▶ [The task]: Repeat, line for line, the entries printed below.
======== Given records ========
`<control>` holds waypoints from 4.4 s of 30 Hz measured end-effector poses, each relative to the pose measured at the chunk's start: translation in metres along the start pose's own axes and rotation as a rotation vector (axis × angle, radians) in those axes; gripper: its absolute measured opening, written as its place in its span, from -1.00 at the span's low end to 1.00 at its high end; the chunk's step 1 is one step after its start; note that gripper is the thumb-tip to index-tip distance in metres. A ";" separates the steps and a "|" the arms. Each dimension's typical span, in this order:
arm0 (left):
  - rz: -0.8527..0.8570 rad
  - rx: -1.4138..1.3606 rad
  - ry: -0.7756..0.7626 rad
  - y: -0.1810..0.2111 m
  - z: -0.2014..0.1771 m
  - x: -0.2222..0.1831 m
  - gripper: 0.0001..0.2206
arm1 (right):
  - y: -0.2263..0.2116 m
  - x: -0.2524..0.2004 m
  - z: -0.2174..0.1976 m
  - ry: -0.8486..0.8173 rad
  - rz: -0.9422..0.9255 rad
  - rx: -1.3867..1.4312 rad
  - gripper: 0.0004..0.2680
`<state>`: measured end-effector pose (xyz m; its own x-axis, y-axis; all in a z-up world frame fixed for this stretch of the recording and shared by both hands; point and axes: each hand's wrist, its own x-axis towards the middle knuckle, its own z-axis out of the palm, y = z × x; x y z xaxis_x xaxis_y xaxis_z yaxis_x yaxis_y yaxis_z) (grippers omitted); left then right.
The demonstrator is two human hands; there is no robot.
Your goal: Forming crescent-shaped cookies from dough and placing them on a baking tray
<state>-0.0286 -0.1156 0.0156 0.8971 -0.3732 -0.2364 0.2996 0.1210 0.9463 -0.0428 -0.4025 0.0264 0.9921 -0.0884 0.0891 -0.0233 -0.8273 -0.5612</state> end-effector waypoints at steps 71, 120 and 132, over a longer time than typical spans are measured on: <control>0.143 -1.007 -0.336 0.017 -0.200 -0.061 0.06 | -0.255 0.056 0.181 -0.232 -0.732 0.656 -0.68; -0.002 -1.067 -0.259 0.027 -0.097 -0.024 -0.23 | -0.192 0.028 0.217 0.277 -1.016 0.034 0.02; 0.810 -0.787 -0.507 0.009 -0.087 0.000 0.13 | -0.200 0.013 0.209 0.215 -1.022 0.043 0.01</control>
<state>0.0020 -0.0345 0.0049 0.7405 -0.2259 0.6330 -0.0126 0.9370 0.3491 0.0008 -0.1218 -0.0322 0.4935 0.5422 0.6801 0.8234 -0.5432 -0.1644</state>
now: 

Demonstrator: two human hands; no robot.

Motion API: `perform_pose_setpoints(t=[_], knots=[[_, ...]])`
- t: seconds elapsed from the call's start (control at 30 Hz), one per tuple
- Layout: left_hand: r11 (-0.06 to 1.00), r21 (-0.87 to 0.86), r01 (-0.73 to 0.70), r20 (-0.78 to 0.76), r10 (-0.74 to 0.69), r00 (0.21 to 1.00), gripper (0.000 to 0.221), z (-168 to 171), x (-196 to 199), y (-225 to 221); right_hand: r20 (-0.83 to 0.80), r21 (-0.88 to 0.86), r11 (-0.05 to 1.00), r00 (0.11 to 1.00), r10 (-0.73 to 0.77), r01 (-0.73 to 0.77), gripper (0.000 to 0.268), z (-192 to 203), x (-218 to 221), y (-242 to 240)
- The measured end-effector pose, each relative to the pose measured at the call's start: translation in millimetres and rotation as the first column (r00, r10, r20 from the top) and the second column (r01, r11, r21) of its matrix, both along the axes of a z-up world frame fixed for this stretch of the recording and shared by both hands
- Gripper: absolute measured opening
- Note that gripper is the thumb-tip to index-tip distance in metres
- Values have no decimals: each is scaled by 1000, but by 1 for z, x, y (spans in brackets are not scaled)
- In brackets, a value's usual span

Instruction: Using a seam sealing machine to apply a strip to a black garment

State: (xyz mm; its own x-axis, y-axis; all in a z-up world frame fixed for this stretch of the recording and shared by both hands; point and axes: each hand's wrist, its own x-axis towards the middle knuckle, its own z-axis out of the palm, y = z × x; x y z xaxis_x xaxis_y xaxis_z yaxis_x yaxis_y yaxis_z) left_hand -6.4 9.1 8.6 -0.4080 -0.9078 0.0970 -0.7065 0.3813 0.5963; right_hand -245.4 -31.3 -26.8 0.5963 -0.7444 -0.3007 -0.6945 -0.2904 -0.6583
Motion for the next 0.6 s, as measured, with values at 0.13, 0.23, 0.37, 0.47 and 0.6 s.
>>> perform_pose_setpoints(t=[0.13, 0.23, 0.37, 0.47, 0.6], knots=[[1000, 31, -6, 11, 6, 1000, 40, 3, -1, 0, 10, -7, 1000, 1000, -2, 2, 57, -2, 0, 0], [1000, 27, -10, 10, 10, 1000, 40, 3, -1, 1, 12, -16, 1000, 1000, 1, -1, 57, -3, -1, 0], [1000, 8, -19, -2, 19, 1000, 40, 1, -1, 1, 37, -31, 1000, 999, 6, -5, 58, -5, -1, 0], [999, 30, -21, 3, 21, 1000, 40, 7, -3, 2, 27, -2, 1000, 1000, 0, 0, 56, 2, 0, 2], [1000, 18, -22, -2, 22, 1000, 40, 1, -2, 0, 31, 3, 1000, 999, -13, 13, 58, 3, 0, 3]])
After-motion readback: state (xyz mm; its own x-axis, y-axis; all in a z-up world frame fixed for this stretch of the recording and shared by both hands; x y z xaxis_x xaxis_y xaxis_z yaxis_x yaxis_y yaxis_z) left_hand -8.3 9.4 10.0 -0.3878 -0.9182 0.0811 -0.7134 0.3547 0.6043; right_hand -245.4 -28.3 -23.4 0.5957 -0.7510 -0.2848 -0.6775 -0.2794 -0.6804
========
▶ [Problem solution]:
`<control>` holds waypoints from 4.4 s of 30 Hz measured end-effector poses, each relative to the pose measured at the chunk's start: translation in metres along the start pose's own axes and rotation as a rotation vector (axis × angle, radians) in those axes; gripper: its absolute measured opening, written as its place in its span, from -1.00 at the span's low end to 1.00 at its high end; the chunk's step 1 is one step after its start; note that gripper is the thumb-tip to index-tip distance in metres. A ";" separates the steps and a "|" the arms. Each dimension's typical span, in this order:
arm0 (left):
  - rz: -0.8527..0.8570 rad
  - rx: -1.4138..1.3606 rad
  - ry: -0.7756..0.7626 rad
  - y: -0.1810..0.2111 m
  - z: -0.2014..0.1771 m
  - x: -0.2222..0.1831 m
  - gripper: 0.0001..0.2206
arm1 (right):
  - y: -0.2263..0.2116 m
  - x: -0.2524..0.2004 m
  - z: -0.2174..0.1976 m
  - ry: -0.8486..0.8173 rad
  - rz: -0.9422..0.9255 rad
  - rx: -1.3867..1.4312 rad
  - gripper: 0.0004..0.2680
`<state>`: measured end-effector pose (xyz m; its own x-axis, y-axis; all in a z-up world frame fixed for this stretch of the recording and shared by both hands; point and axes: each hand's wrist, its own x-axis towards the middle knuckle, its own z-axis out of the palm, y = z × x; x y z xaxis_x xaxis_y xaxis_z yaxis_x yaxis_y yaxis_z) (grippers omitted); left then right.
The demonstrator is two human hands; there is no robot.
Your goal: Forming crescent-shaped cookies from dough and placing them on a baking tray
<state>-0.0286 -0.1156 0.0156 0.8971 -0.3732 -0.2364 0.2996 0.1210 0.9463 -0.0428 -0.4025 0.0264 0.9921 -0.0884 0.0891 -0.0233 -0.8273 -0.5612</state> end-effector waypoints at steps 71, 120 and 132, over a longer time than typical spans are measured on: <control>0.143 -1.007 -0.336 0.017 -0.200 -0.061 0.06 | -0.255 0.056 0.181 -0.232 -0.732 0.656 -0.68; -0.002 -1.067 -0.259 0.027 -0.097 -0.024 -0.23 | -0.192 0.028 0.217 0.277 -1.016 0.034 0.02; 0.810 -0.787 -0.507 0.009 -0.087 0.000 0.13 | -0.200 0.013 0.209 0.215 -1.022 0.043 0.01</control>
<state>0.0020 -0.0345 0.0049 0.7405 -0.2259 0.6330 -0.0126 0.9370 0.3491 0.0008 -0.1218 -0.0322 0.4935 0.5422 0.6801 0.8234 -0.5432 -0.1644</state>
now: 

Demonstrator: two human hands; no robot.

Motion API: `perform_pose_setpoints(t=[_], knots=[[_, ...]])`
- t: seconds elapsed from the call's start (control at 30 Hz), one per tuple
- Layout: left_hand: r11 (-0.06 to 1.00), r21 (-0.87 to 0.86), r01 (-0.73 to 0.70), r20 (-0.78 to 0.76), r10 (-0.74 to 0.69), r00 (0.21 to 1.00), gripper (0.000 to 0.221), z (-168 to 171), x (-196 to 199), y (-225 to 221); right_hand: r20 (-0.83 to 0.80), r21 (-0.88 to 0.86), r11 (-0.05 to 1.00), r00 (0.11 to 1.00), r10 (-0.73 to 0.77), r01 (-0.73 to 0.77), gripper (0.000 to 0.268), z (-192 to 203), x (-218 to 221), y (-242 to 240)
- The measured end-effector pose, each relative to the pose measured at the call's start: translation in millimetres and rotation as the first column (r00, r10, r20 from the top) and the second column (r01, r11, r21) of its matrix, both along the axes of a z-up world frame fixed for this stretch of the recording and shared by both hands
- Gripper: absolute measured opening
- Note that gripper is the thumb-tip to index-tip distance in metres
- Values have no decimals: each is scaled by 1000, but by 1 for z, x, y (spans in brackets are not scaled)
- In brackets, a value's usual span

Instruction: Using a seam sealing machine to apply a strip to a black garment

State: (xyz mm; its own x-axis, y-axis; all in a z-up world frame fixed for this stretch of the recording and shared by both hands; point and axes: each hand's wrist, its own x-axis towards the middle knuckle, its own z-axis out of the palm, y = z × x; x y z xaxis_x xaxis_y xaxis_z yaxis_x yaxis_y yaxis_z) left_hand -6.4 9.1 8.6 -0.4080 -0.9078 0.0970 -0.7065 0.3813 0.5963; right_hand -245.4 -31.3 -26.8 0.5963 -0.7444 -0.3007 -0.6945 -0.2904 -0.6583
Motion for the next 0.6 s, as measured, with values at 0.13, 0.23, 0.37, 0.47 and 0.6 s.
>>> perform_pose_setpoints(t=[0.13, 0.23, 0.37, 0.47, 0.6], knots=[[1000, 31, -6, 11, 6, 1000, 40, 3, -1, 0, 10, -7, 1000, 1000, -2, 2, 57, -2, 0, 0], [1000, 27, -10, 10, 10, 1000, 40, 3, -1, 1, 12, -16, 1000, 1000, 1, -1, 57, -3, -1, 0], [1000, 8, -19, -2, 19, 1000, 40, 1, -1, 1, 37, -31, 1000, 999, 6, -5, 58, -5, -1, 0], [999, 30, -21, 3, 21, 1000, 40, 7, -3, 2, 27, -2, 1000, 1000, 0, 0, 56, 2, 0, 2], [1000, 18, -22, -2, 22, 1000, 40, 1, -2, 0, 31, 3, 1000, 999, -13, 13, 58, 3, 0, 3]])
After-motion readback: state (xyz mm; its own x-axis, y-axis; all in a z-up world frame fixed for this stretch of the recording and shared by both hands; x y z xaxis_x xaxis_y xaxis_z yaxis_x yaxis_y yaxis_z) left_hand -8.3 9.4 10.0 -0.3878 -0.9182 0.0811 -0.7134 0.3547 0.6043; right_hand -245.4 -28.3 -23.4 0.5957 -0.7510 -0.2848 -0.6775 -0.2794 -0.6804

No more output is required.